2. SHOOT THE WILD THINGS!
No not that sort of shooting (that's illegal and not at all Wild Eyes!). Shoot them with your camera. Aotearoa has some of the weirdest wild things around, from demon grasshoppers (weta) to dudes like this down-under dodo (takahē – seen here).
If you’re lucky you can capture them in a photo, learn about them and and find out how to look after them, especially those taonga (treasures) that are endangered, like the takahē.
3. PRO TIPS #1
Be creative with your angles: crouch down, zoom in, or stand on your tip-toes. Use your spy skills: being quiet can lead to surprising discoveries!

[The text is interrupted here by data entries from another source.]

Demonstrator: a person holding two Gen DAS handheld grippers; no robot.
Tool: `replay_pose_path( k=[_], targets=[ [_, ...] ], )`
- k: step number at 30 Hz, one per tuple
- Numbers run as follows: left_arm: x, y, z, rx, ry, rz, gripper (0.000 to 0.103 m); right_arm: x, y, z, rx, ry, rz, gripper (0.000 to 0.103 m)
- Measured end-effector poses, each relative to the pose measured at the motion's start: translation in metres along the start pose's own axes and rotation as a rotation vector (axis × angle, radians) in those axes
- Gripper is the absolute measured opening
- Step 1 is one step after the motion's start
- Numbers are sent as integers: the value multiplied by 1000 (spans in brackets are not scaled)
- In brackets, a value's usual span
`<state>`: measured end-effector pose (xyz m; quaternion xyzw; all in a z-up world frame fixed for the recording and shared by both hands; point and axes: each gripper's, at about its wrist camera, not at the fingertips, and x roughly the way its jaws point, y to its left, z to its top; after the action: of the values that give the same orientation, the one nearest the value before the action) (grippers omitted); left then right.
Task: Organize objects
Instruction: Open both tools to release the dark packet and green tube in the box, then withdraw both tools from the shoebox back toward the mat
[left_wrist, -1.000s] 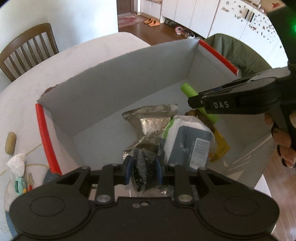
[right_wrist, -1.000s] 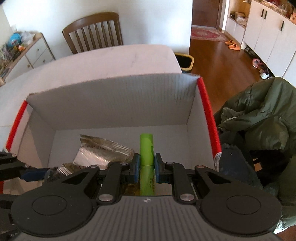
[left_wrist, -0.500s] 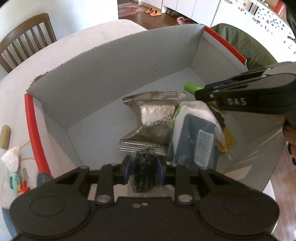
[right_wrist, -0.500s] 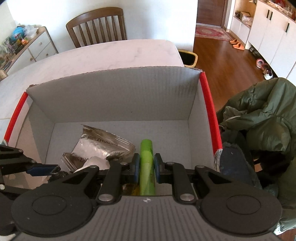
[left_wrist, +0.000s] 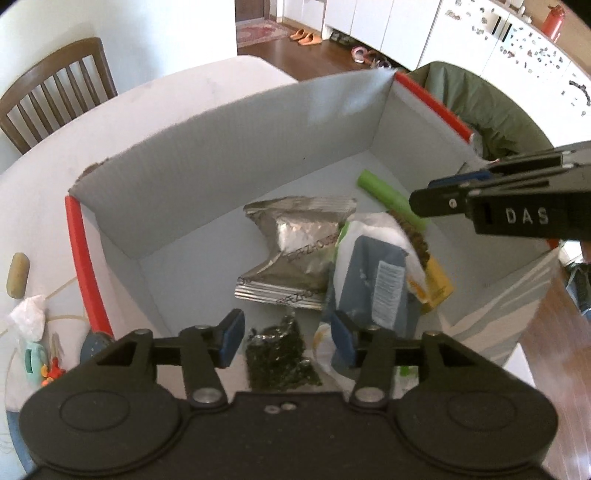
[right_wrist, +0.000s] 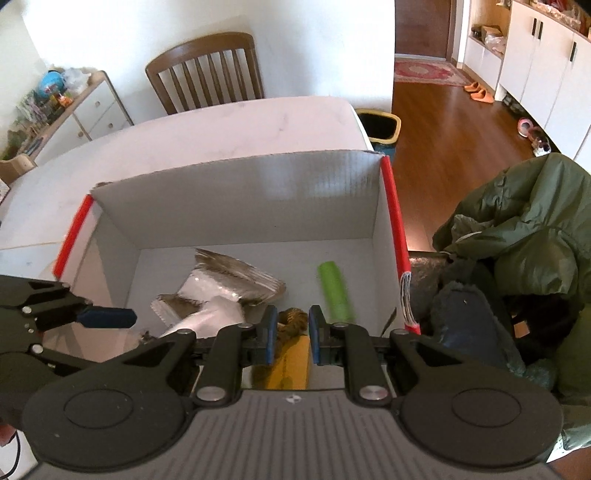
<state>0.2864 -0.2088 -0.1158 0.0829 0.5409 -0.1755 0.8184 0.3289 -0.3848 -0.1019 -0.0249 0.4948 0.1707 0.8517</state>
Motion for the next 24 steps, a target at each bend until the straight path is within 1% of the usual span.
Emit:
replay_pose_path(
  k=[2, 4, 5, 7, 11, 12, 13, 15, 20, 24],
  targets=[
    [-7, 0, -1, -7, -20, -7, 54, -8, 1, -2, 3, -11, 8, 19],
    [-14, 1, -2, -17, -41, -17, 56, -16, 3, -4, 3, -25, 16, 28],
    [-21, 3, -4, -22, -52, -21, 57, -20, 5, -5, 3, -35, 18, 29],
    [-30, 5, -7, -33, -78, -28, 61, -28, 8, -6, 0, -51, 22, 31],
    [-50, 8, -12, -53, -135, -41, 65, -45, 13, -10, 1, -80, 30, 32],
    [-55, 9, -13, -59, -148, -45, 65, -49, 14, -11, 0, -90, 28, 35],
    [-60, 8, -15, -62, -159, -49, 68, -53, 15, -12, -1, -99, 25, 42],
    [-71, 8, -19, -64, -187, -51, 71, -61, 19, -15, -3, -121, 25, 49],
    [-90, 10, -26, -79, -241, -66, 71, -81, 33, -21, -24, -159, 27, 50],
    [-109, 13, -34, -84, -290, -67, 76, -96, 45, -27, -31, -194, 30, 56]
  ],
)
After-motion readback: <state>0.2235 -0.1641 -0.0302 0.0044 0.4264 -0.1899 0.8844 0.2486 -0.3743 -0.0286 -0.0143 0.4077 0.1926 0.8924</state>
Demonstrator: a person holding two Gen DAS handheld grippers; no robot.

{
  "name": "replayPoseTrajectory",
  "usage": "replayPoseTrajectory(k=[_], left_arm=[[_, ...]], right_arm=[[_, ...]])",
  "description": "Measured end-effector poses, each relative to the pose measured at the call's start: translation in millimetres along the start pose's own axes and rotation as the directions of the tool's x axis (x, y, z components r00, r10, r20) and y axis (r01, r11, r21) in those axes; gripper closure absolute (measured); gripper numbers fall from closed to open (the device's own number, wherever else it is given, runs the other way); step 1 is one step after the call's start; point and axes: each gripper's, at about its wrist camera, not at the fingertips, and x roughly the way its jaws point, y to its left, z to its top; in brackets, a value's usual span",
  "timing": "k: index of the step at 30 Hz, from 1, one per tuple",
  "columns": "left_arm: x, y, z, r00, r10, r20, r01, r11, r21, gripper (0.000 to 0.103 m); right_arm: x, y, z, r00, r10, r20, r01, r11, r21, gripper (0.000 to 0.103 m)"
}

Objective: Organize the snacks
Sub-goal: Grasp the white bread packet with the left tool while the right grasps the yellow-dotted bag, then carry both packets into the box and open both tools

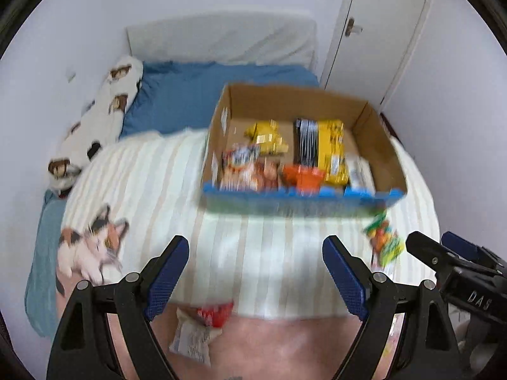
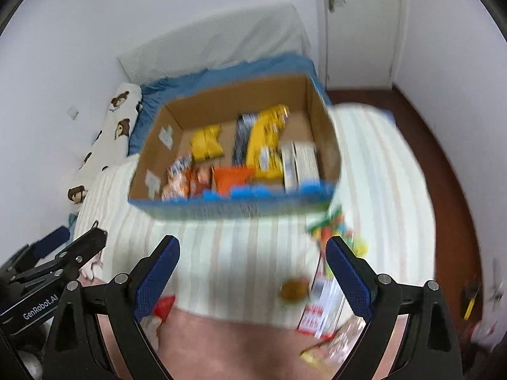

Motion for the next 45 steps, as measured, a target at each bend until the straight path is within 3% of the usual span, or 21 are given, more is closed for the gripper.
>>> replayPoseTrajectory(k=[4,8,13,18,20,21,23,26,29,32,35,37,40,45], left_arm=[[25,13,-39,0.995,0.002,-0.096,-0.005,1.0,-0.029,0.016],[53,26,-77,0.981,0.032,-0.192,-0.041,0.998,-0.045,0.016],[76,40,-104,0.962,0.059,-0.265,-0.083,0.993,-0.079,0.016],[89,58,-119,0.949,0.055,-0.31,-0.103,0.985,-0.141,0.016],[89,67,-123,0.947,0.054,-0.317,-0.111,0.98,-0.164,0.016],[87,72,-124,0.946,0.054,-0.319,-0.115,0.978,-0.175,0.016],[83,83,-126,0.948,0.055,-0.314,-0.122,0.973,-0.197,0.016],[79,103,-129,0.948,0.053,-0.314,-0.132,0.962,-0.238,0.016],[84,115,-130,0.941,0.039,-0.335,-0.131,0.958,-0.257,0.016],[96,113,-131,0.928,0.033,-0.371,-0.116,0.972,-0.203,0.016],[118,104,-139,0.895,0.046,-0.444,-0.111,0.986,-0.121,0.016],[132,107,-146,0.865,0.046,-0.499,-0.133,0.981,-0.141,0.016],[140,121,-154,0.872,-0.02,-0.489,-0.121,0.96,-0.253,0.017],[158,118,-160,0.89,0.034,-0.456,-0.119,0.98,-0.159,0.017]], right_arm=[[26,-38,-43,0.993,0.004,-0.119,0.007,0.996,0.094,0.004],[48,-83,-84,0.974,-0.057,-0.219,0.096,0.98,0.173,0.004],[77,-145,-126,0.947,-0.031,-0.319,0.16,0.908,0.387,0.004],[115,-165,-154,0.925,0.0,-0.38,0.196,0.856,0.478,0.005],[124,-169,-164,0.925,-0.007,-0.38,0.214,0.836,0.505,0.014],[125,-169,-166,0.927,-0.021,-0.375,0.222,0.836,0.501,0.018],[121,-164,-171,0.933,-0.05,-0.355,0.225,0.852,0.473,0.036],[112,-149,-175,0.939,-0.058,-0.339,0.205,0.886,0.415,0.048],[105,-129,-182,0.941,-0.029,-0.336,0.161,0.914,0.372,0.049],[107,-103,-188,0.939,0.001,-0.345,0.115,0.942,0.315,0.05],[116,-78,-194,0.932,0.016,-0.362,0.085,0.962,0.261,0.05],[125,-57,-199,0.928,0.014,-0.373,0.07,0.975,0.21,0.05],[137,-27,-185,0.922,-0.004,-0.386,0.058,0.99,0.129,0.05],[155,0,-184,0.907,-0.015,-0.421,0.046,0.997,0.063,0.047]])
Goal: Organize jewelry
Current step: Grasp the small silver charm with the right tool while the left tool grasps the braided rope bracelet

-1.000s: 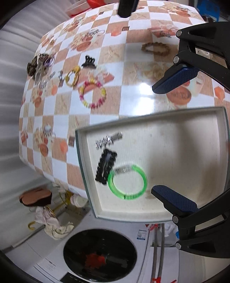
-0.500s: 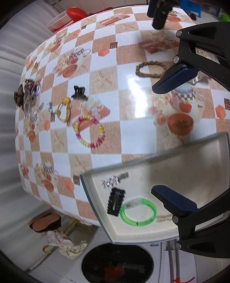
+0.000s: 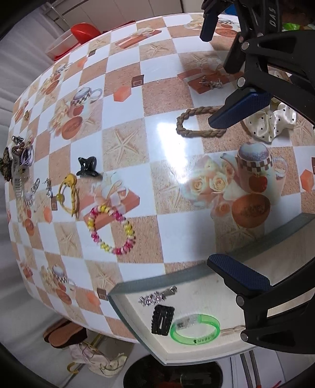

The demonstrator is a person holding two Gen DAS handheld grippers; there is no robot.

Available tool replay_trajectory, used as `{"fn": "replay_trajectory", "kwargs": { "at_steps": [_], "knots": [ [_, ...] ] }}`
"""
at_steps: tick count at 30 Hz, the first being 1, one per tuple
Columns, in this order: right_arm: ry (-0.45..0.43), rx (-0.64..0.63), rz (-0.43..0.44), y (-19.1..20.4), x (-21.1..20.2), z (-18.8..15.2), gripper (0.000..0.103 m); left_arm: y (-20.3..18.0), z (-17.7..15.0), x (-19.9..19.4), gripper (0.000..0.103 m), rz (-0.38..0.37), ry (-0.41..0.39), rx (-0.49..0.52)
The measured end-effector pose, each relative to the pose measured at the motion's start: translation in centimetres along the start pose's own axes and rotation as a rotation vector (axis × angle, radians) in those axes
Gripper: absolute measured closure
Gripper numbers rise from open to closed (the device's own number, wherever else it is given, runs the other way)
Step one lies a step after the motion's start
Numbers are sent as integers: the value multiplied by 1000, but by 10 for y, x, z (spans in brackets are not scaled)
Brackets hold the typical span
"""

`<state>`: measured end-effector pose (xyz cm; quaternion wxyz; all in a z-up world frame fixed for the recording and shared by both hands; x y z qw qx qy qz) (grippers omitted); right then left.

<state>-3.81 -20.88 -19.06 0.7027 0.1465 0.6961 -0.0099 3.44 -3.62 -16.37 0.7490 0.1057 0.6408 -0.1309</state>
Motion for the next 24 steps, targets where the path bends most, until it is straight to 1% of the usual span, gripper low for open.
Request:
{"fn": "replay_trajectory", "kwargs": {
  "at_steps": [5, 6, 8, 15, 16, 17, 18, 20, 21, 23, 24],
  "knots": [
    [-3, -18, -26, 4, 8, -1, 12, -2, 5, 6, 0, -12, 2, 9],
    [-4, -20, -29, 5, 10, -2, 14, -4, 6, 7, 2, -18, 4, 13],
    [-5, -30, -44, 6, 14, -2, 20, -8, 7, 12, 3, -26, 16, 26],
    [-8, -59, -81, 15, 28, -6, 31, -23, 5, 28, 4, -65, 42, 76],
    [-14, -66, -96, 16, 29, -6, 32, -26, 5, 31, 7, -65, 45, 85],
    [-20, -73, -105, 18, 29, -7, 34, -29, 5, 33, 13, -61, 51, 92],
    [-30, -86, -121, 19, 29, -7, 35, -31, 5, 37, 15, -59, 60, 99],
    [-46, -113, -167, 24, 30, -8, 45, -35, 5, 42, 15, -53, 66, 106],
    [-51, -122, -183, 26, 31, -8, 47, -37, 5, 44, 15, -50, 68, 110],
    [-60, -129, -189, 27, 30, -8, 53, -43, 6, 46, 16, -50, 69, 117],
    [-63, -127, -190, 26, 30, -9, 56, -45, 6, 47, 22, -52, 69, 122]
  ]
}}
Point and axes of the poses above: each gripper's, at about its wrist camera, not at the fingertips, and x roughly the way its jaws point, y to its left, z to its top, the point moved 3 cm from there along x, roughly the way its jaws point, and after that the axes turned 3 degrees about -x, right-handed, at the moved point
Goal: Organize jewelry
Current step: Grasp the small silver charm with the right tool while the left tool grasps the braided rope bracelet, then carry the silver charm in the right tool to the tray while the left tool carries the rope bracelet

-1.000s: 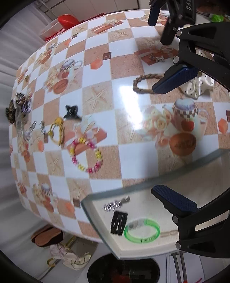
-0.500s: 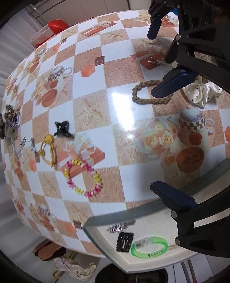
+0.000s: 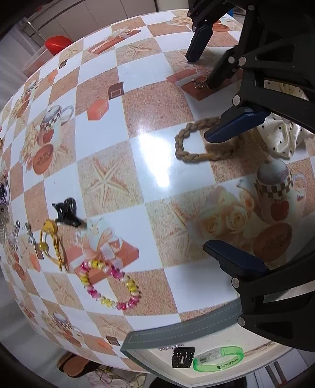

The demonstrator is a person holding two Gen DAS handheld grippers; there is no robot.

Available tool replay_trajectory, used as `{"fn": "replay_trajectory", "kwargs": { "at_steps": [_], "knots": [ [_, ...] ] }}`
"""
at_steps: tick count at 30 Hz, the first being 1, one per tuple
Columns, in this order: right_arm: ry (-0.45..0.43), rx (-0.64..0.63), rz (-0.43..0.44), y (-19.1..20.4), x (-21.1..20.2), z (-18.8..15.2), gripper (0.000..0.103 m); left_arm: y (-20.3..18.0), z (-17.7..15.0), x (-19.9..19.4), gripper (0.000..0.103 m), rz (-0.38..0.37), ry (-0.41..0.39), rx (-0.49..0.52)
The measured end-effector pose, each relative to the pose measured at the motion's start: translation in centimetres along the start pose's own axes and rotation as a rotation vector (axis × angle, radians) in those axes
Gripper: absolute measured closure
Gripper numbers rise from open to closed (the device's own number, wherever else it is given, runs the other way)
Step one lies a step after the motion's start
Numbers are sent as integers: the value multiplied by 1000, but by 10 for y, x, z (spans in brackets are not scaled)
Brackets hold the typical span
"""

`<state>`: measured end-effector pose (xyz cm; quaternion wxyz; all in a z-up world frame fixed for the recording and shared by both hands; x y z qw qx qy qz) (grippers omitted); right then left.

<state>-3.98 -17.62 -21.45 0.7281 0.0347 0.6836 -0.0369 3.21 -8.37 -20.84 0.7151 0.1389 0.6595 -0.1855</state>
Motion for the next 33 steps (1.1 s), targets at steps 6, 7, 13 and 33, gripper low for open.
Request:
{"fn": "replay_trajectory", "kwargs": {
  "at_steps": [6, 7, 13, 33],
  "knots": [
    [-4, 22, 5, -5, -3, 5, 85, -20, 1, 8, 30, 35, 13, 36],
    [-2, 28, 11, -7, -3, 5, 87, -27, 2, 9, 32, 36, 11, 41],
    [5, 67, 70, -19, -6, 7, 88, -50, 2, 6, 69, 17, 3, 82],
    [-15, 188, 237, -64, -34, 15, 88, -31, 1, -29, 92, -118, -35, -58]
  ]
}}
Point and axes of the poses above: each gripper's, at about its wrist camera, not at the fingertips, and x roughly the way its jaws point, y to its left, z to its top, the point moved 3 cm from there along x, roughly the way its jaws point, and after that the axes turned 3 degrees about -x, right-handed, at the moved point
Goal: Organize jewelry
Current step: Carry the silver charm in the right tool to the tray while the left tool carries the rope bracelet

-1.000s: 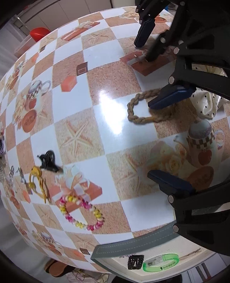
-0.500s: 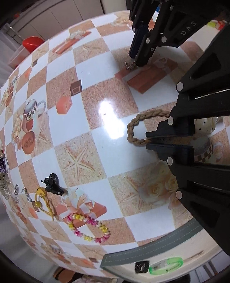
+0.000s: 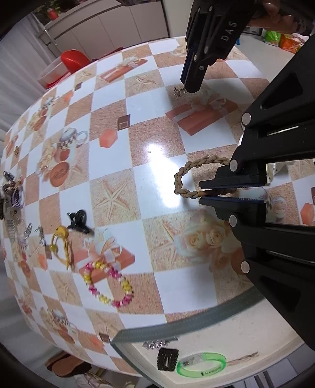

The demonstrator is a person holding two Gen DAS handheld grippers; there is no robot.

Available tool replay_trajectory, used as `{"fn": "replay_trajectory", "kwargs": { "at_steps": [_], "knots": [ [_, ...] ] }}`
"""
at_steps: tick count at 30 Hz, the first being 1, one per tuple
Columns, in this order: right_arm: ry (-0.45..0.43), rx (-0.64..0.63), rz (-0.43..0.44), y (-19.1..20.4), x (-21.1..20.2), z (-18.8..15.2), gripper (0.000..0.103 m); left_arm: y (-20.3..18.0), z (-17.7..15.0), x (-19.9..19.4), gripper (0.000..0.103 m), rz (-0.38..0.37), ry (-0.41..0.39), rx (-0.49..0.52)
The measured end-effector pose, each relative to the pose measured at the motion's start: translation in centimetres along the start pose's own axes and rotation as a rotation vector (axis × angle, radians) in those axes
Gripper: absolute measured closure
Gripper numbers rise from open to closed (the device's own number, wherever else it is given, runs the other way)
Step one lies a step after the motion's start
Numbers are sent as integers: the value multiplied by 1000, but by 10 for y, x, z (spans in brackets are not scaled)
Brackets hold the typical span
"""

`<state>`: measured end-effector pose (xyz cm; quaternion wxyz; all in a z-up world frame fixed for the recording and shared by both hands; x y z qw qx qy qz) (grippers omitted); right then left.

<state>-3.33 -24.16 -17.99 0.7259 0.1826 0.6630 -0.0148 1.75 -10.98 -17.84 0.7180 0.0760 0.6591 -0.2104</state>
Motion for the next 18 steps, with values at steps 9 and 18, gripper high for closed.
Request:
{"fn": "replay_trajectory", "kwargs": {
  "at_steps": [9, 18],
  "knots": [
    [-23, -26, 24, 21, -9, -5, 88, 44, -16, -42, 92, -7, -66, -65],
    [-47, -91, 46, 52, -23, 4, 88, 79, -31, -73, 92, -4, -124, -148]
  ]
}}
Point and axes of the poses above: each gripper's, at about its wrist camera, not at the fingertips, and x roughly the way its jaws point, y to its left, z to its top, the point moved 3 cm from there along x, roughly the way its jaws point, and after that the axes turned 3 degrees about -x, right-handed, at the moved point
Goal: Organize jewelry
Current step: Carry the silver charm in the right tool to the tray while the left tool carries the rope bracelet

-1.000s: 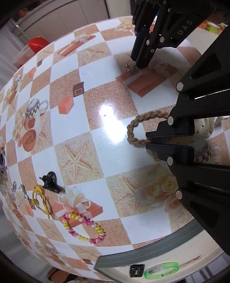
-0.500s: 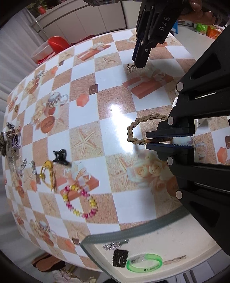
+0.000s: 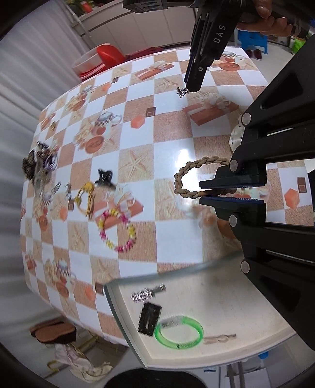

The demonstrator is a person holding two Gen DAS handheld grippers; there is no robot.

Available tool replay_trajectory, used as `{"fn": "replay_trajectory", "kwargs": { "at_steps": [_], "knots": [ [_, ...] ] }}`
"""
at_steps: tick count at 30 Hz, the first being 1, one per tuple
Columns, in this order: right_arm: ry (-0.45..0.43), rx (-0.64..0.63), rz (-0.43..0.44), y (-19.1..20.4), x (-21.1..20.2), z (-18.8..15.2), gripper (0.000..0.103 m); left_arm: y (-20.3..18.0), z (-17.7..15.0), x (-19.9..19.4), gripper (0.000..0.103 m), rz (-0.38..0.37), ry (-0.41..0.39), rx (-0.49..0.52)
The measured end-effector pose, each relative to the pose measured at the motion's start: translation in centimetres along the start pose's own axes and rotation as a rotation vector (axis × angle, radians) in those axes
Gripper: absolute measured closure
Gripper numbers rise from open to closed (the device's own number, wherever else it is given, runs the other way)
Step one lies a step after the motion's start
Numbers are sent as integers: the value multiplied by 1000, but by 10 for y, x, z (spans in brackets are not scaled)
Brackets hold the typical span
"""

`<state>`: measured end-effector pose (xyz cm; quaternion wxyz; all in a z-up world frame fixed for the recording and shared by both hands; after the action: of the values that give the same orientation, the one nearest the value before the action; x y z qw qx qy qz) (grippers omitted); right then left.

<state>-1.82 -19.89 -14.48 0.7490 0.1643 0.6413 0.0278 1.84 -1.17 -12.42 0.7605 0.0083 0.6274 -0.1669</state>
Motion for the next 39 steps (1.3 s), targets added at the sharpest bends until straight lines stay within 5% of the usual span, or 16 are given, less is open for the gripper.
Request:
{"fn": "replay_trajectory", "kwargs": {
  "at_steps": [23, 39],
  "knots": [
    [-6, -264, 89, 147, 5, 32, 88, 134, -49, -50, 92, 81, -88, -295],
    [67, -476, 147, 273, 58, 46, 88, 206, -89, -28, 92, 146, -61, -477]
  ]
}}
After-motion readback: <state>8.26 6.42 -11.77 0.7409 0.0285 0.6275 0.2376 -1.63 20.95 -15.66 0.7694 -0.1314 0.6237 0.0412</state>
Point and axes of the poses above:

Take a selfie and/or put yourself in the photo!
4. PRO TIPS #2
Sometimes a background can be distracting: frame your subject so it stands out (e.g. against a clear sky or solid colours). If you have a digital camera you can take heaps of photos and learn what works by experimenting.
5. ID THEN UPLOAD
You’ve taken a photo of it – but what is it?!?
Check out these guides to help you suss your subject: birds, plants, insects and animals. Then UPLOAD your discoveries to the Wild Eyes website to earn points towards the next level, and help make the eyes on your Wild Eyes avatar go fully wacky wonderfully wild!
Another option is to draw the objects of your nature-watching (then photograph the drawings and upload to Wild Eyes!).
This is a picture of a kōrora (blue penguin) meeting a kiwi. This possibly didn't happen in a backyard (which is probably why there's no photo!). The kiwi is high-fiving with its beak because its wings aren't big enough to high-five ... or fly!
To go next level, suss out a Nature Watch photography competition with your friends or classmates, then set up an exhibition! It can be in your classroom or on your fridge door – both count!
This photo won best photo of a kaka parrot landing on a person's head while on Kapiti Island in the U12 division of the 2017 Connor family Photo Competition.*Only members of the Connor family were allowed to enter.